Return each line of the listing that has the word "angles" in it.

--- DATASET EXCERPT Enclosed Below ---

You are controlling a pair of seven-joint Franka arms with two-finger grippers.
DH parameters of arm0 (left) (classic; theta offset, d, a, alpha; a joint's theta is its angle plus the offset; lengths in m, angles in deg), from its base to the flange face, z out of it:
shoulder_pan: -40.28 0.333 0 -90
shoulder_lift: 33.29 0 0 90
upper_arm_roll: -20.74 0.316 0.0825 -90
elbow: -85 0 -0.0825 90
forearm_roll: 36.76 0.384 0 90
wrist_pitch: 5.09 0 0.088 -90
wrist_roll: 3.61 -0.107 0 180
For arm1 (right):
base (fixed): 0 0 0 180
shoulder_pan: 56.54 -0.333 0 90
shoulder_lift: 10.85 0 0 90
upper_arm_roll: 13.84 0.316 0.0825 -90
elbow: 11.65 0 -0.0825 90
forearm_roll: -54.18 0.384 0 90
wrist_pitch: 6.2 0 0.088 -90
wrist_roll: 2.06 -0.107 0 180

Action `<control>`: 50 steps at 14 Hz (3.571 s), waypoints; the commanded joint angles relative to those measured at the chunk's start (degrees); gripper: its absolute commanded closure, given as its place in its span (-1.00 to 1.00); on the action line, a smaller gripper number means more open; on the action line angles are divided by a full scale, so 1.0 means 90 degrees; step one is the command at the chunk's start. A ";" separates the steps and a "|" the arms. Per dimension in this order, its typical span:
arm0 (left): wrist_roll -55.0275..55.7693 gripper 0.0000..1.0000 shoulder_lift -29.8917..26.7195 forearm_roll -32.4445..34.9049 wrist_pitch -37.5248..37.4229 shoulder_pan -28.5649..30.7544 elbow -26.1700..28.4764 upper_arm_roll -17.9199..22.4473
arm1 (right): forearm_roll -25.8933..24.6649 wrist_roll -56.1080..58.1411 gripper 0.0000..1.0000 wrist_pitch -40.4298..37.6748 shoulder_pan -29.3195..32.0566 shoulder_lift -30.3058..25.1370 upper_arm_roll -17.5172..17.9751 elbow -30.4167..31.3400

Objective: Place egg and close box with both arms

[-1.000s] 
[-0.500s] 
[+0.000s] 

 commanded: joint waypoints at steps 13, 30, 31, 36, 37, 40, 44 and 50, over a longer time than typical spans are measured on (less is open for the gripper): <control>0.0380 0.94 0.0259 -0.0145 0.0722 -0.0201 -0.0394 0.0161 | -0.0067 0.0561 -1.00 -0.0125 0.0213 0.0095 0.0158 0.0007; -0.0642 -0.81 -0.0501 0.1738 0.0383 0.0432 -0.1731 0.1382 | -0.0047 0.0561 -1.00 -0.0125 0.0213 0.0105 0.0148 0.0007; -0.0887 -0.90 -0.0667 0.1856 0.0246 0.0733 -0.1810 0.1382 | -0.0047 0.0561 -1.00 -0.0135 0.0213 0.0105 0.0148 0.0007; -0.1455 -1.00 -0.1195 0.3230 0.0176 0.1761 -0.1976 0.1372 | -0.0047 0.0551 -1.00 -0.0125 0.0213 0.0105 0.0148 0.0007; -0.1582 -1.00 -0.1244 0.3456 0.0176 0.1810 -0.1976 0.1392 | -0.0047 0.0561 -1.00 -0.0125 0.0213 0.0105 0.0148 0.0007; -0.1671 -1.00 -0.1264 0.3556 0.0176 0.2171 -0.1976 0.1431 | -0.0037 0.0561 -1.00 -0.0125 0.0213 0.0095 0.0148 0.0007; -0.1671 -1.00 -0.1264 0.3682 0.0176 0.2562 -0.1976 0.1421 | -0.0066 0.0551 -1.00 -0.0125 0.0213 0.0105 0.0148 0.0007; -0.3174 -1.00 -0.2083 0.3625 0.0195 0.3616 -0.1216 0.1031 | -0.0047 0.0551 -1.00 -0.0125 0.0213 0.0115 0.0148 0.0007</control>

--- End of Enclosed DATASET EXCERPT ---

ANSWER BOX:
DH parameters of arm0 (left) (classic; theta offset, d, a, alpha; a joint's theta is its angle plus the offset; lengths in m, angles in deg), from its base to the flange face, z out of it:
Action `<control>`: 50 steps at 14 Hz (3.571 s), waypoints; the commanded joint angles relative to those measured at the chunk's start (degrees); gripper: its absolute commanded closure, given as its place in its span (-1.00 to 1.00); on the action line, a smaller gripper number means more open; on the action line angles are divided by a full scale, so 1.0 means 90 degrees; step one is the command at the chunk's start. A ";" separates the steps and a "|" the arms. Per dimension in this order, its typical span:

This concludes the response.